Jacques Ellul’s ‘Prayer and Modern Man’
CHRISTIAN CLASSICS REVISITED
Does God answer prayer? Christians respond to such a query with a mixture of bewilderment and irritation. Who but unbelievers and those of little faith would even think to pose the question? One need only turn to the Gospel of St. Luke to find Christ’s unequivocal promise: “Ask, and it shall be given you; seek, and ye shall find; knock, and it shall be opened unto you.” Secure in the promise, millions of Christians daily beseech God with unquestioning confidence that he will respond to their petitions. A cornucopia of riches awaits those of such unambiguous faith: for two millennia, the faithful have repeatedly testified that God touches the lame, the halt, and the blind, and they are healed; he speaks and the tormented mind is soothed; a question is answered, a need filled, a conundrum solved, a mystery revealed. The devout have no problem with prayer: they have witnessed the shattering of the mundane when God answers the prayers of his children.
One cannot easily gainsay such testimony if one believes in an omnipotent and loving God. Yet I am disquieted by questions that will not disappear. Does wish fulfillment cunningly disguise itself as the voice of God? Does self-delusion distort the minds of those who ask, seek, and knock? Do Christians pounce upon coincidence and proclaim it as evidence of divine intervention? Do they rely upon God for quick and painless solutions for what remain the ineluctable givens of human existence? Materialists and rationalists settle the matter with little difficulty: There is no God; man’s prayers ascend into a cold and empty empyrean that stretches to infinity. As Sigmund Freud insisted, man fabricates the deity to whom he prays.
To be troubled by the means and ends of prayer does not lead one inevitably to assent to Freud’s banishing of God from the cosmos. The greater danger arises from the temptation to ask: Why pray at all? Why bother with an act that has often been perverted by Christians to serve their own narrow desires? Georges Bernanos once wrote that “the wish to pray is a prayer in itself…God can ask no more than that of us”; true in a limited sense, but for most Christians the act of prayer — the active seeking out of God — is an absolute necessity. One cannot lead the Christian life without it.

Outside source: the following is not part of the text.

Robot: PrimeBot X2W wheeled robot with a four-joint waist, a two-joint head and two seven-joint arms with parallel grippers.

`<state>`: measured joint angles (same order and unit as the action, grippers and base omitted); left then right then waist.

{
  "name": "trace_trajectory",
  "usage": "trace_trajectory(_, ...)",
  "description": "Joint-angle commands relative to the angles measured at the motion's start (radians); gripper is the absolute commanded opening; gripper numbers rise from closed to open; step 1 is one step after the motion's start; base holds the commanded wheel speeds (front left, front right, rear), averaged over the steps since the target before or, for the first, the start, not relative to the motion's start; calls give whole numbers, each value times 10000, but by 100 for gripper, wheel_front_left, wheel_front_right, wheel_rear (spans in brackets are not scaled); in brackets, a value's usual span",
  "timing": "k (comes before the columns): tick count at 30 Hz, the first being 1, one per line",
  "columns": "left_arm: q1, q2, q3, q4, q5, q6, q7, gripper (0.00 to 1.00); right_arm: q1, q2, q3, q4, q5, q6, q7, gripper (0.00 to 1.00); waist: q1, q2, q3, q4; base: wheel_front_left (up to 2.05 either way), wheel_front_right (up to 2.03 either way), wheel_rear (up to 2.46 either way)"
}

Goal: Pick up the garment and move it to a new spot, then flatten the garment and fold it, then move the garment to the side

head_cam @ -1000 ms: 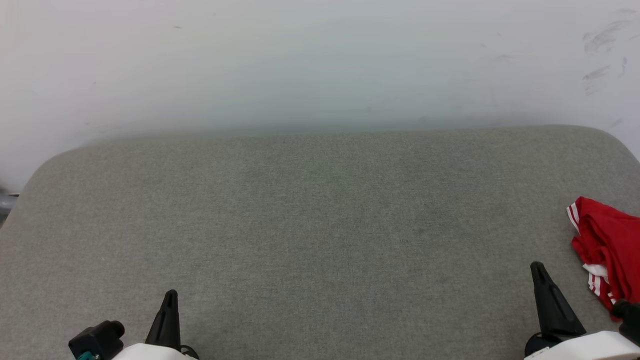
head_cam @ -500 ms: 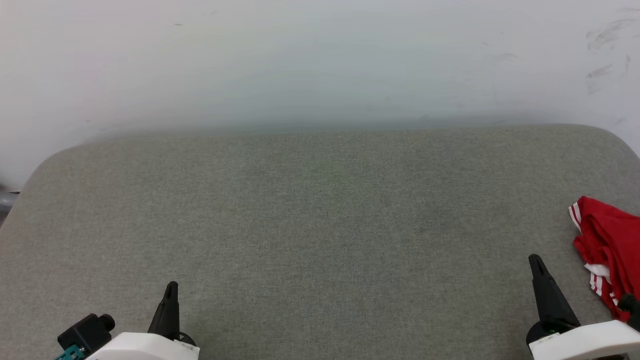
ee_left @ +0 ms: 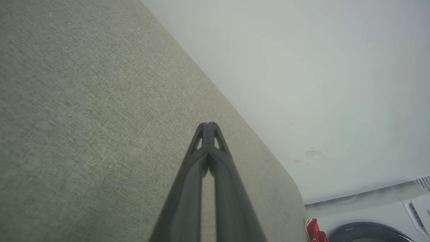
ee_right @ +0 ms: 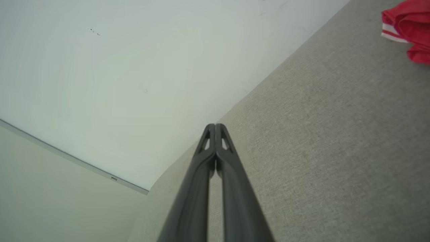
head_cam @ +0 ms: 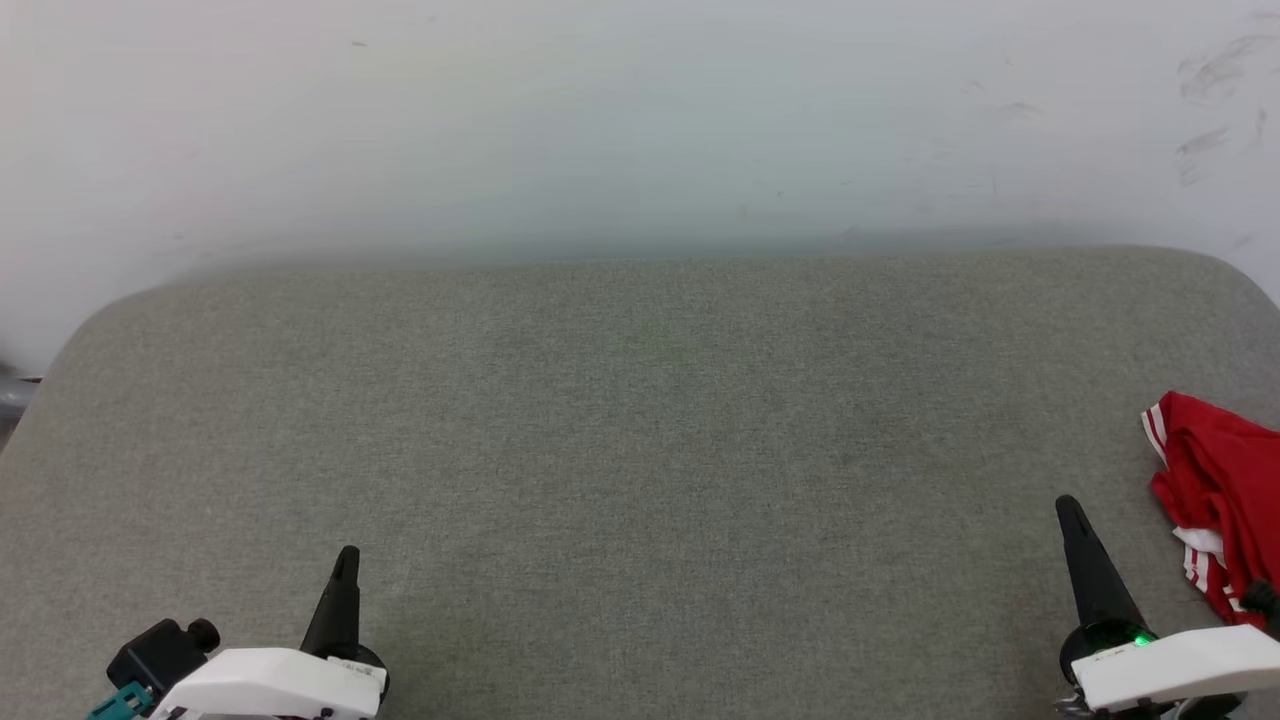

Jacques Ellul, the French sociologist and Reformed theologian, turns his attention to this problem of prayer in a book entitled Prayer and Modern Man, a volume published in the U.S. in 1973. Ellul brings to this topic the immense erudition and acute discernment with which, in a score or more of books published since World War II, he has analyzed the sociological and spiritual plight of modern Western man. Political ideologues of both Left and Right grow uneasy when confronted with Ellul’s books; neither can easily peg him as friend or foe. Ellul causes similar consternation among religious thinkers: his belief in universal salvation offends the orthodox — be they Catholic or Protestant — and his adherence to a God of might and majesty (what the poet John Crowe Ransom called a “God of Thunder”) dismays the heterodox. Onetime Calvinist, quondam Marxist, now best described as simply a Christian, Ellul has pursued the meaning of man’s relation to society and God with a tough-minded integrity that makes him a party of one, standing alone amidst the proclamations of independence shouted by thinkers who follow the herd while deluding themselves into believing they are leading it.